=== EXERCISE AIM ===
Transcribe, without any change, the line that includes "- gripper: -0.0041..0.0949" and all the lines that come after it in the material below.
--- GIVEN INFORMATION Enclosed Below ---
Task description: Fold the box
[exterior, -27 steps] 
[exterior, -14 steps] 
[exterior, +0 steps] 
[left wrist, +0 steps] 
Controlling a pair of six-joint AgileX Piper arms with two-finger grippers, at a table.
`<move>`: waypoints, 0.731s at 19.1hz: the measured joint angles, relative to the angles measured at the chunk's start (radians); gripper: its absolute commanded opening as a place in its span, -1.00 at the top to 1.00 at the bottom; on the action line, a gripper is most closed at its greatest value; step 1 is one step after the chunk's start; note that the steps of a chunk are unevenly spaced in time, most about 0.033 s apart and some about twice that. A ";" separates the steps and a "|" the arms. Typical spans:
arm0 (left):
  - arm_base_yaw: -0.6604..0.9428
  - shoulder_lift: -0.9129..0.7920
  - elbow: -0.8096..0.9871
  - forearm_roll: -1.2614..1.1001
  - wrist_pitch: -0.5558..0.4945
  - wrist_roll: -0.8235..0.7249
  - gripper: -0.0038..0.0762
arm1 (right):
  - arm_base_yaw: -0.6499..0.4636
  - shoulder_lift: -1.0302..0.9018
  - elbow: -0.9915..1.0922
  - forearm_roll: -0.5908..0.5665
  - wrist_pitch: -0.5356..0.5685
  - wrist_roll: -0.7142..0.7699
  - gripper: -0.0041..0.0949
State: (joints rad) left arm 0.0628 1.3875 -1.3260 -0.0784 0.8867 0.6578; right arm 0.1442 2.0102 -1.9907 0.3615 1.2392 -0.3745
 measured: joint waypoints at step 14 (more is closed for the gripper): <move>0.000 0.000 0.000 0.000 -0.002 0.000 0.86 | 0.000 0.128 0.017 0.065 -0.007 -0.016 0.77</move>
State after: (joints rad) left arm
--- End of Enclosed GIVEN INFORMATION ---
=== WRITTEN SOLUTION ===
  - gripper: -0.0041..0.0949
State: (joints rad) left arm 0.0628 1.3875 -1.3260 -0.0784 0.8867 0.6578; right arm 0.1442 2.0102 -1.9907 0.3615 1.2392 -0.3745
 measured: joint waypoints at step 14 (more is closed for the gripper): <move>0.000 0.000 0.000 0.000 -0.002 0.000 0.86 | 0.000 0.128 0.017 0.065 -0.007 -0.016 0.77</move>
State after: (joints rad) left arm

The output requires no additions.